The Wimbledon Championships are the only Grand Slam that takes place on the grass court.
The culture of eating Strawberries and Cream at the Wimbledon Championships
It is an old Wimbledon tradition to eat strawberries and cream while watching a match at the Wimbledon Championships. However, only a few know that over 28,000 kilograms of strawberries and over 7,000 liters of cream are consumed every year during the tournament.
The strawberries come from Kent and are picked just a day before they are served at the major.
The Oldest Grand Slam
Wimbledon began way back in 1877 at the All England Club in London. This means it is the oldest tournament in the history of the sport that is being played even now. Interestingly, only 22 players participated in it way back then.
Necessary to Play in Whites
One might find it strange but it is actually mandatory for everyone to play in whites at the Wimbledon Championships. Umpires can even ask a player to change his outfit if it doesn’t match the desired dress court.

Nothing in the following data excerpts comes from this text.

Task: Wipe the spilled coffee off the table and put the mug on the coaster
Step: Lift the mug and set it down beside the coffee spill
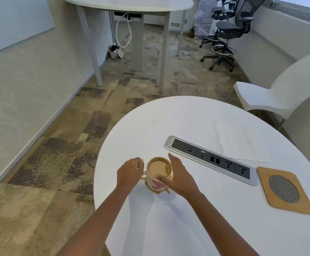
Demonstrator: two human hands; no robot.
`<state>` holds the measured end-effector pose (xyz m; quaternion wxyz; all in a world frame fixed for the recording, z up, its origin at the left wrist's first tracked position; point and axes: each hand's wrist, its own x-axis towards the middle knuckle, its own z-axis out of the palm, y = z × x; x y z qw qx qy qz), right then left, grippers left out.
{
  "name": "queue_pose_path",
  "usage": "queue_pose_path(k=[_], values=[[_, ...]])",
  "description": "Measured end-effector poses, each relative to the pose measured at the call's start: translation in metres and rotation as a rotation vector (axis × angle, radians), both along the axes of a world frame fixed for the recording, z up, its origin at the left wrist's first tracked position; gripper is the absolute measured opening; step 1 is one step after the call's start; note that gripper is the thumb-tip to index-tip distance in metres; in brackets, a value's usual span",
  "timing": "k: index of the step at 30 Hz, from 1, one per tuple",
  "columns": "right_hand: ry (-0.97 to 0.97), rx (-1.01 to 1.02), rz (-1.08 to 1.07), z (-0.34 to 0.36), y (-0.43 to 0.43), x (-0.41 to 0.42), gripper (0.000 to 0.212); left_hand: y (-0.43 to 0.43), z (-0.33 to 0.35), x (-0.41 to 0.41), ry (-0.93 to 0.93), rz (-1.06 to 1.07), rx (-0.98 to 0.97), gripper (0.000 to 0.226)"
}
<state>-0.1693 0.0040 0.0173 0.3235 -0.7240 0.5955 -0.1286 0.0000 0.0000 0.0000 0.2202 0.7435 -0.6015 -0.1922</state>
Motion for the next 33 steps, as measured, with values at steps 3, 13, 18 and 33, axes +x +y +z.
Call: queue_pose_path(k=[3,13,18,33], values=[[0.137,-0.001,0.082,0.004,-0.007,0.01,0.096,-0.003,-0.008,0.011,0.082,-0.021,0.146,0.036],[0.357,0.019,0.146,0.007,-0.019,0.027,0.099,-0.013,-0.021,0.019,0.421,-0.26,0.328,0.046],[0.366,-0.013,0.145,0.003,-0.021,0.028,0.091,-0.013,-0.028,0.021,0.465,-0.285,0.324,0.046],[0.371,-0.117,0.136,0.0,-0.028,0.029,0.08,-0.01,-0.032,0.02,0.55,-0.276,0.321,0.047]])
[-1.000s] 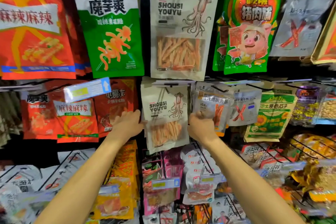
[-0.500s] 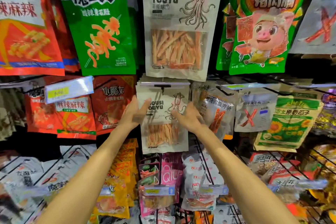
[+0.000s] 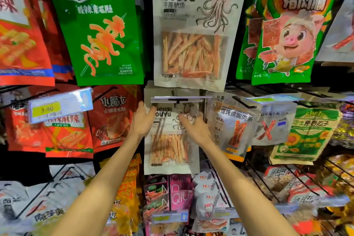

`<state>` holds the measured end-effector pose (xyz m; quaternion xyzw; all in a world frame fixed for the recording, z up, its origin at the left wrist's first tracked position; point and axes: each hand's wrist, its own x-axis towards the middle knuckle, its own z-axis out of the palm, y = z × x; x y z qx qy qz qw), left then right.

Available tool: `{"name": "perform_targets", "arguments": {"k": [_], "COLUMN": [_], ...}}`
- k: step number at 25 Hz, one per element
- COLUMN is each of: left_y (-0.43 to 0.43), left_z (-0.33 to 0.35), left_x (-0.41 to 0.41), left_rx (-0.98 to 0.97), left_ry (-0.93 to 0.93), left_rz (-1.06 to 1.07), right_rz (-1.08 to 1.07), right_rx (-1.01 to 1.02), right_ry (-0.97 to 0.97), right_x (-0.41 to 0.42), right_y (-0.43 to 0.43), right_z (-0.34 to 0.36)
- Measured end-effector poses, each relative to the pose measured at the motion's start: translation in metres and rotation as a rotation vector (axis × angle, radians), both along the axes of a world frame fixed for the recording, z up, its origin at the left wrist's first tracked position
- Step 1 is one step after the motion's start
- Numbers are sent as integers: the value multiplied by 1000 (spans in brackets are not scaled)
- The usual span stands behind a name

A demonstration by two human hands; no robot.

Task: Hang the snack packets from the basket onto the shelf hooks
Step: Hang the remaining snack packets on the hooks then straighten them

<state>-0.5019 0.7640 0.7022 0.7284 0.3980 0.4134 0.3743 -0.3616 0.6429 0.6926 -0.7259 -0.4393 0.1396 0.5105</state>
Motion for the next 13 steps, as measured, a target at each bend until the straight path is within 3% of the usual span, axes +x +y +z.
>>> {"name": "perform_targets", "arguments": {"k": [3, 8, 13], "left_y": [-8, -30, -43], "left_z": [-26, -76, -92], "left_x": [-10, -33, -33], "left_rx": [-81, -267, -360], "left_ry": [-117, -282, -314], "left_rz": [-100, -279, -258], "right_rz": [47, 153, 150], "right_rx": [98, 33, 114], "right_ry": [168, 438, 477], "right_x": [-10, -14, -13], "right_y": [-7, -30, -24], "right_z": [-27, -73, -89]}}
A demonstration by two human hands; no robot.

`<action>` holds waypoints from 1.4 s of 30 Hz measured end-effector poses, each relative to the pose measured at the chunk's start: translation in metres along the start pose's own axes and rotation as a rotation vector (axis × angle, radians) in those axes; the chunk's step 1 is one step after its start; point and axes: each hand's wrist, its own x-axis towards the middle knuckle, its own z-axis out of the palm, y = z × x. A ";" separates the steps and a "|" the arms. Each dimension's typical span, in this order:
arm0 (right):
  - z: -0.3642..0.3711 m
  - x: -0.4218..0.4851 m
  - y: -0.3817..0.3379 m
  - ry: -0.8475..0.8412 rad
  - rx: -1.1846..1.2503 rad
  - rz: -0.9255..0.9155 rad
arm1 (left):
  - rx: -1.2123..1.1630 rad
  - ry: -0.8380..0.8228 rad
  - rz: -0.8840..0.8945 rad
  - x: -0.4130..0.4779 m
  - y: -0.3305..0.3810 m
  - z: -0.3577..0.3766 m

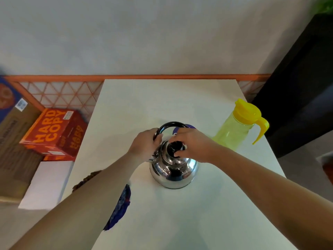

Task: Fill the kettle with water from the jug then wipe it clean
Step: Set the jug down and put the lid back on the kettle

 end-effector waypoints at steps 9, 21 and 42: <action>-0.002 0.002 -0.003 -0.027 -0.043 0.025 | 0.018 -0.039 0.038 0.008 -0.003 -0.002; 0.000 0.013 -0.011 -0.076 -0.141 0.082 | 0.151 0.003 0.037 0.007 -0.001 -0.007; 0.037 -0.061 -0.006 0.409 -0.027 -0.111 | 0.301 0.052 -0.593 -0.183 -0.117 0.011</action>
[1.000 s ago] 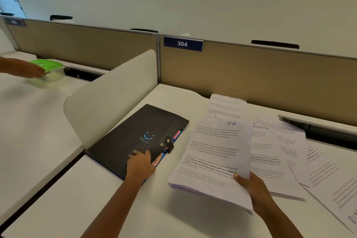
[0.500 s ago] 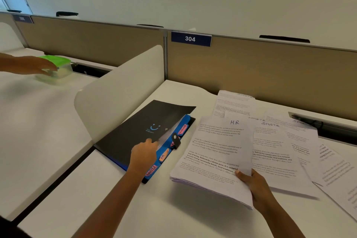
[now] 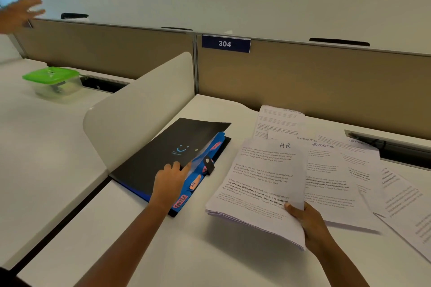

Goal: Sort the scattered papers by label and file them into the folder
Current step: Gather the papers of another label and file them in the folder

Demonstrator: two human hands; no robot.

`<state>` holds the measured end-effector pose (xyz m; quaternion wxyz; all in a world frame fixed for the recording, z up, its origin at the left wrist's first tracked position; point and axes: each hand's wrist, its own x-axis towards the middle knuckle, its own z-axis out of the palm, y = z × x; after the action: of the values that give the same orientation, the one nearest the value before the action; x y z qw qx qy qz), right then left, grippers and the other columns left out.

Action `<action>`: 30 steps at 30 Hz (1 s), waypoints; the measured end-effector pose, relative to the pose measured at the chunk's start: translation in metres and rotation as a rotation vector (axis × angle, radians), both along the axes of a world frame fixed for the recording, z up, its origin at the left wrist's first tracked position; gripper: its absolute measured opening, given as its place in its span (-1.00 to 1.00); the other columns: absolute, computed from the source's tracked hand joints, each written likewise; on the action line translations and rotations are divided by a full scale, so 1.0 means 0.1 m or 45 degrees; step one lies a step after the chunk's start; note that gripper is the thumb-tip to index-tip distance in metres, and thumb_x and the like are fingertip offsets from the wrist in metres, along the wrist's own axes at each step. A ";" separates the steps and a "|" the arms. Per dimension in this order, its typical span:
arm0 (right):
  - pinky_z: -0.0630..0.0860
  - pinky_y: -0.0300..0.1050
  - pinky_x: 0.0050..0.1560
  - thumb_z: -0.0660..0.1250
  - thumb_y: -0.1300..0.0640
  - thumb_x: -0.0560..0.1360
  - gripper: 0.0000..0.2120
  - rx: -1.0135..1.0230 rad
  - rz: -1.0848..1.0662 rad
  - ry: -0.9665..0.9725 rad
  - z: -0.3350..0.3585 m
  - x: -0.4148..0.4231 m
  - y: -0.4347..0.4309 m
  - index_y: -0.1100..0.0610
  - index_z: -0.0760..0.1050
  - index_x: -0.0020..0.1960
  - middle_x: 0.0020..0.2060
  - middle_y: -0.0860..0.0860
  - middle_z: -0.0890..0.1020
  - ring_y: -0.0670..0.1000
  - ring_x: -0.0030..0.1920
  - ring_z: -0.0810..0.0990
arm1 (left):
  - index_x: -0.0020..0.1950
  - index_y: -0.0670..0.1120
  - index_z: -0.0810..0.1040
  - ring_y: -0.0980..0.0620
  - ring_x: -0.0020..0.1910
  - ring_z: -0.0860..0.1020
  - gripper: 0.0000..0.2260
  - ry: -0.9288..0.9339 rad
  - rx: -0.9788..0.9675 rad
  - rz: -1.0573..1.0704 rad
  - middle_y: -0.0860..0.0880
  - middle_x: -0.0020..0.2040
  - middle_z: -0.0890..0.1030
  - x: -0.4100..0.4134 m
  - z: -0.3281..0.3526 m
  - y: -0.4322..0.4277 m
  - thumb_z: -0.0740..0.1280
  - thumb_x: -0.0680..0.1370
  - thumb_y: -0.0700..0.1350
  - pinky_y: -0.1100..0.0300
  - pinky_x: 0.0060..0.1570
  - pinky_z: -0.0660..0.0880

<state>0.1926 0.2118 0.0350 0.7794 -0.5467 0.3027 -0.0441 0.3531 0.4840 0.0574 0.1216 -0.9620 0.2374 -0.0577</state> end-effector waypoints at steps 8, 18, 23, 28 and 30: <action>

Intriguingly, Roger Federer was once asked not to wear a specific pair of shoes in the following matches in 2013. The problem was that the shoes were not completely white.
Tennis Balls weren’t always Yellow-Green
It is quite surprising but Wimbledon didn’t always have the standard yellow-green tennis balls. Instead earlier, the balls use to be white in color as well.
The color of the balls was changed in 1986 so that they could be more easily seen on the television.
Maximum Engagement from the Audience
Out of all the four Grand Slams, it is the Wimbledon Championships that receive the maximum attention of fans. Thus, it is the most viewed tennis tournament.
Reports estimate that on an average, about 1 billion people across 200 nations watch the tennis event. It is equivalent to the audience that watches the El-Classico.
The Largest Sporting Catering Operation in Europe
Stunningly, Wimbledon Championships are the biggest single annual sporting catering operation in the entire Europe. It serves around 2,34,000 meals to different people during the tournament.
In addition, it also provides 3,30,000 cups of tea and coffee, 1,40,000 portions of English strawberries, and 29,000 bottles of champagne, among the other things.
The Wimbledon Championships has its own Hawk
While one can see a number of pigeons flying around the courts, there is not even a single pigeon that can bee seen on the court or in its arena. This is because the tournament has its own hawk, named Rufus.
Rufus circles the court every morning before the matches begin and scares them off. He is also quite popular on social media and has around 10,000 followers on Twitter.
The Longest Tennis Match
Before 2019, Wimbledon Championships had a rule that the match will not end in the fifth set until one of the two players manages to take the lead of two games. As a result, the fans witnessed the longest match in the history of the sport when John Isner faced Nicolas Mahut in the first round of the tournament in 2010.
The match ended after 11 hours and 5 minutes an was played over the course of three days. Finally, it was Isner who won the match after winning the final set 70-68.
Wimbledon didn’t take place from 1940 to 1945
The Wimbledon Championships didn’t take place for six years- from 1940 to 1945. It was because of the second World War that broke out in 1939.
Many courts of the Championships were bombed due to the war and it took quite some time for the organizers to restore it.
The Youngest Champion
The youngest player to win the Wimbledon Championships was Charlotte Dod who achieved the feat when she was just 15-years-old. This took place just ten years after the inaugural edition of the tournament in 1887.
The youngest male player to win the title was Boris Becker. Apparently, he was also the first German and the first unseeded player to win the Grand Slam in 1985. He was 17-years-old back then.
Thus, the Wimbledon Championships have had quite an amazing history. Fans hope to witness some fascinating moments in 2021 as well.